#### What to produce:
Could you give back the whole listing exactly as written?
◇ ◇ ◇ ◇
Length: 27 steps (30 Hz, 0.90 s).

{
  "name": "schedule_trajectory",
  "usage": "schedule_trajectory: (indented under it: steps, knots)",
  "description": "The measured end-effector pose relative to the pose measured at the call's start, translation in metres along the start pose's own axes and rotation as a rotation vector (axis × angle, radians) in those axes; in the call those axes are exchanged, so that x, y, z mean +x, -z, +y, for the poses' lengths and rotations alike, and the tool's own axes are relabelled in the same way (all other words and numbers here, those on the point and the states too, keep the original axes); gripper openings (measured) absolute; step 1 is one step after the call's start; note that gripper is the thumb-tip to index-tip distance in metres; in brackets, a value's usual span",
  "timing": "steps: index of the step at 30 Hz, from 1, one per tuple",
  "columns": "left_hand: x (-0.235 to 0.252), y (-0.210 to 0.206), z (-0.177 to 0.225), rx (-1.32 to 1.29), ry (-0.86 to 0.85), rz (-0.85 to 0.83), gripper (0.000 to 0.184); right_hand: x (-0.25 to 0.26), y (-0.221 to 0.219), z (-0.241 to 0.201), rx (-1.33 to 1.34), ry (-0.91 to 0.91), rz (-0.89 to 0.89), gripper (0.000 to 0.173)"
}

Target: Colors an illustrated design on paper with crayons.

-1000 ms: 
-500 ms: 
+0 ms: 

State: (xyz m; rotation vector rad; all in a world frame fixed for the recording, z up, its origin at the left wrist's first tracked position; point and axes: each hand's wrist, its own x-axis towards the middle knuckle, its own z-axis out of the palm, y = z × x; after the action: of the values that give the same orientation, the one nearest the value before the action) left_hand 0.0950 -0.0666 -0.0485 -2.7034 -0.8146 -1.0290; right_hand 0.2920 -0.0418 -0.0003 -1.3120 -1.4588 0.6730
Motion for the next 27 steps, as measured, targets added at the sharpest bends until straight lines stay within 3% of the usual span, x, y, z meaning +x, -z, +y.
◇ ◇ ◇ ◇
#### Reply to the task:
Length: 27 steps (30 Hz, 0.90 s).

{
  "name": "schedule_trajectory",
  "usage": "schedule_trajectory: (indented under it: steps, knots)",
  "description": "The measured end-effector pose relative to the pose measured at the call's start, translation in metres along the start pose's own axes and rotation as a rotation vector (axis × angle, radians) in those axes; in the call those axes are exchanged, so that x, y, z mean +x, -z, +y, for the poses' lengths and rotations alike, and the tool's own axes are relabelled in the same way (all other words and numbers here, those on the point and the states too, keep the original axes); gripper openings (measured) absolute; step 1 is one step after the call's start; note that gripper is the thumb-tip to index-tip distance in metres; in brackets, a value's usual span",
  "timing": "steps: index of the step at 30 Hz, from 1, one per tuple",
  "columns": "left_hand: x (-0.235 to 0.252), y (-0.210 to 0.206), z (-0.177 to 0.225), rx (-1.32 to 1.29), ry (-0.86 to 0.85), rz (-0.85 to 0.83), gripper (0.000 to 0.184); right_hand: x (-0.25 to 0.26), y (-0.221 to 0.219), z (-0.241 to 0.201), rx (-1.33 to 1.34), ry (-0.91 to 0.91), rz (-0.89 to 0.89), gripper (0.000 to 0.173)"
}

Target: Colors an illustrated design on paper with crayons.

-1000 ms: 
-500 ms: 
+0 ms: 

State: (xyz m; rotation vector rad; all in a world frame fixed for the recording, z up, its origin at the left wrist's first tracked position; point and axes: each hand's wrist, its own x-axis towards the middle knuckle, its own z-axis out of the palm, y = z × x; after the action: of the values that give the same orientation, the one nearest the value before the action) left_hand 0.0950 -0.0666 -0.0485 -2.7034 -0.8146 -1.0290; right_hand 0.2920 -0.0418 -0.0003 -1.3120 -1.4588 0.6730
Motion for the next 27 steps, as measured, targets added at the sharpest bends until straight lines stay within 3% of the usual span, x, y, z meaning +x, -z, +y.

That concludes the response.